Ecosyste.ms: Awesome

An open API service indexing awesome lists of open source software.

Awesome Lists | Featured Topics | Projects

https://github.com/tiesdekok/ipystata

Enables the use of Stata together with Python via Jupyter (IPython) notebooks.
https://github.com/tiesdekok/ipystata

jupyter jupyter-notebook notebook python stata

Last synced: 10 days ago
JSON representation

Enables the use of Stata together with Python via Jupyter (IPython) notebooks.

Awesome Lists containing this project

README

        


Combine Python with Stata using IPyStata








:warning:This repository is in archive mode due to my new role. Issues are not monitored.


IPyStata enables the use of Stata together with Python via Jupyter (IPython) notebooks.


Author: Ties de Kok (Personal Page)

PyPi: https://pypi.python.org/pypi/ipystata

Documentation: Example notebook

## Table of contents

* [Get IPyStata](#getipystata)
* [Setup IPyStata](#setup)
* [Windows](#setupwindows)
* [Unix (Linux, Mac OS)](#setupunix)
* [Using IPyStata](#usingipystata)
* [Changelog](#changelog)
* [Questions?](#questions)
* [License](#license)
* [Special thanks](#specialthanks)

Get IPyStata

### **You can install IPyStata 0.3.0 using:**

pip install ipystata

Alternative, get 4.X version from Github:

pip install git+https://github.com/TiesdeKok/ipystata

### **You can update a previous installation using:**

pip install ipystata --upgrade --force-reinstall

### **Dependencies**
Python 2.7 or 3.x
IPython 3 or 4+ (http://ipython.org/)
Pandas **0.17.x +** (http://pandas.pydata.org/) (I recommend to use a distribution like Anaconda)
Recent version of Stata (13+ preferably) (http://www.stata.com/)

Set up IPyStata

#### **Modes of operation:**
IPyStata can communicate with Stata using two different techniques:

1. **Stata Automation**, works on --> Windows
2. **Stata Batch mode**, works on --> Windows, Mac OS X, and Linux

The `Stata Automation` mode has a richer feature set compared to the `Stata Batch mode`.
Unfortunately, Stata only supports `Stata Automation` for Stata instances running on a Windows OS.

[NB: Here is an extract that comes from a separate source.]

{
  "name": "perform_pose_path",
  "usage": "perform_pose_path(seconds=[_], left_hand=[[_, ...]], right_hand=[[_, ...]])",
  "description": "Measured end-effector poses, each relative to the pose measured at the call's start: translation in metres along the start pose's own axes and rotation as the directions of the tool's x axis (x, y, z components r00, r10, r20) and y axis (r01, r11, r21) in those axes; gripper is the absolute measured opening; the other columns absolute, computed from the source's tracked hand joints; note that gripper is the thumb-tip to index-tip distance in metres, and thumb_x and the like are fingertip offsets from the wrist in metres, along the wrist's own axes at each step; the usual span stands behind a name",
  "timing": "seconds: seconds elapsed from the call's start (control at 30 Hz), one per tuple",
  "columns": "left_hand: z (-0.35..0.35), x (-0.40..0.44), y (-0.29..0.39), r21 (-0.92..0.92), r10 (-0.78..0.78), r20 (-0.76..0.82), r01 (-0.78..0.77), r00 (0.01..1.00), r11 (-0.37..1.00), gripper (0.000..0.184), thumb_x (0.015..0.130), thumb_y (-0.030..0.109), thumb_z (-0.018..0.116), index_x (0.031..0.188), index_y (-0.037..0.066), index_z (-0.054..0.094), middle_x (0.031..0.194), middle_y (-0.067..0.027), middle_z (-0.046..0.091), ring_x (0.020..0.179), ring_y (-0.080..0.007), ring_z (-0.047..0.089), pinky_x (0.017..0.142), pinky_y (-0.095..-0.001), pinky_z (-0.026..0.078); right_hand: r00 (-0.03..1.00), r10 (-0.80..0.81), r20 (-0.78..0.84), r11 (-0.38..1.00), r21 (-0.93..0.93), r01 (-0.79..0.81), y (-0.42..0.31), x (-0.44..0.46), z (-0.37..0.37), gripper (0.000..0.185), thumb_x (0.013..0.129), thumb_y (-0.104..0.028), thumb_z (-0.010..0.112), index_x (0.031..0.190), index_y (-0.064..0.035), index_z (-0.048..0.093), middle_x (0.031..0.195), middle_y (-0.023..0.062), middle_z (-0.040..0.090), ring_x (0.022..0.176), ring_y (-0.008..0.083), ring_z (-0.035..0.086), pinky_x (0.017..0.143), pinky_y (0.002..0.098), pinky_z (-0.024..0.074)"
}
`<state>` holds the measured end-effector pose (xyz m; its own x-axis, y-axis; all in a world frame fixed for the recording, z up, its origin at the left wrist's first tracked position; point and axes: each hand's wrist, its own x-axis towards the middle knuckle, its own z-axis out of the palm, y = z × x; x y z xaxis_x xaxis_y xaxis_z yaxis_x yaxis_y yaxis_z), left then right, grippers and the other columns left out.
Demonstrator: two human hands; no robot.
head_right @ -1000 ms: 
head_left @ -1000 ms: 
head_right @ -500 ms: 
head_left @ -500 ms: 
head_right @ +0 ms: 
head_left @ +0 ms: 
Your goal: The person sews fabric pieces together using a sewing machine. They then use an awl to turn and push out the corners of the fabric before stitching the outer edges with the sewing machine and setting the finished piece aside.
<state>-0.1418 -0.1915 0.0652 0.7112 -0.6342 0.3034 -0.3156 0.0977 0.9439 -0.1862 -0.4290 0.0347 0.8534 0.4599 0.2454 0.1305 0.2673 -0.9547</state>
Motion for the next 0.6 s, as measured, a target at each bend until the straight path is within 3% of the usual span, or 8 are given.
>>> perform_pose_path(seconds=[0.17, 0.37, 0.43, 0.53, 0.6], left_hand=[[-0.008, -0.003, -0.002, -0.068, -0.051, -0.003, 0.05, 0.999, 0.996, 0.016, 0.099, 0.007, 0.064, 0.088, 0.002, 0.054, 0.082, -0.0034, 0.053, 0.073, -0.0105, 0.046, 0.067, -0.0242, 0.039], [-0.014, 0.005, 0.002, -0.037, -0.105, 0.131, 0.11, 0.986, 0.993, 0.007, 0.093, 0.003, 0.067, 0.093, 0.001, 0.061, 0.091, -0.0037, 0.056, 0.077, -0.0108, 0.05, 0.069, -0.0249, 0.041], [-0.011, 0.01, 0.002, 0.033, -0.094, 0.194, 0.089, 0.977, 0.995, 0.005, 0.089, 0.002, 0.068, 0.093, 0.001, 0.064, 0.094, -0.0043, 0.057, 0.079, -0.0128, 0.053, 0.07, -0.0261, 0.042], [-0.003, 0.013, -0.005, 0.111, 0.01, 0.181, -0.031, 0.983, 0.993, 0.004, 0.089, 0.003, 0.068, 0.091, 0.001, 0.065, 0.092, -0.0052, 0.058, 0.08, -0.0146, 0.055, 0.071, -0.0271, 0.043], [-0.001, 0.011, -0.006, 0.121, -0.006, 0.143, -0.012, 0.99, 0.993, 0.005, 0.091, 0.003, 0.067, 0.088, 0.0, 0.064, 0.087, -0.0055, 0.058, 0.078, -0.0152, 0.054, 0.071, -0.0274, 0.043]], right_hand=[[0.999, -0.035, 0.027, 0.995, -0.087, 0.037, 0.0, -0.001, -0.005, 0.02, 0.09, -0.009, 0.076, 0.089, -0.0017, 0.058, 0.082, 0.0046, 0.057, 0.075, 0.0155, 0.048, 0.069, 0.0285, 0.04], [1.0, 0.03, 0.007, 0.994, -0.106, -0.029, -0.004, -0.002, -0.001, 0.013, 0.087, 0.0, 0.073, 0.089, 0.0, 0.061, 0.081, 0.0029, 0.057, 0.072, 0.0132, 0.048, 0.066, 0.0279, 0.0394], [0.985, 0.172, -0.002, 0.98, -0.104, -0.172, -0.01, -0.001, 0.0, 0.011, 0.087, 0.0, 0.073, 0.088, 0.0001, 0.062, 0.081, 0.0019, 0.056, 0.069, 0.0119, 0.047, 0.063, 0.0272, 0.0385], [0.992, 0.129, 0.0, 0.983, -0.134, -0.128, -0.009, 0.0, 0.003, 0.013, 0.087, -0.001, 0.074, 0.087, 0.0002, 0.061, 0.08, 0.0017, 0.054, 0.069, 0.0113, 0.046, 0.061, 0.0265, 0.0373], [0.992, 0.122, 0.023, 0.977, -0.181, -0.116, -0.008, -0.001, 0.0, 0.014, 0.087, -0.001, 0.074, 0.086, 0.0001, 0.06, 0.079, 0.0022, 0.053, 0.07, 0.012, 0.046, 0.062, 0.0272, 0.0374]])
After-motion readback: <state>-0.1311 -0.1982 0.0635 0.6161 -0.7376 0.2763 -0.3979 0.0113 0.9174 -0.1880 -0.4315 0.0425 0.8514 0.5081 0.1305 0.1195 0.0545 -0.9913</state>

For Windows `Stata Automation` is set as default but it is possible to set it to use `Stata Batch mode` instead.
For Unix operating systems (OS X and Linux) it is only possible to use IPyStata in `Stata Batch mode`.

Windows setup (Stata Automation)

#### Register your Stata instance:
1. Go to your Stata installation directory and either:

- Shift + Right-Click --> click "*Open command window here*"
**or**
- Open command window (search for "*cmd*") and type:
`cd C:\Program Files (x86)\Stata14` (Obviously change it to your Stata directory)

2. Look up the name of your Stata executable (e.g. `StataMP-64.exe`) and in your command window type:
`StataMP-64.exe /Register`

#### Troubleshooting:
**I get a `com error` when using IPyStata in `Stata Automation` mode?**

> IPyStata cannot communicate with Stata. This error indicates that the registration of Stata was unsuccessful.
> **A potential solution:** try to register again but make sure to run the CMD window as administrator.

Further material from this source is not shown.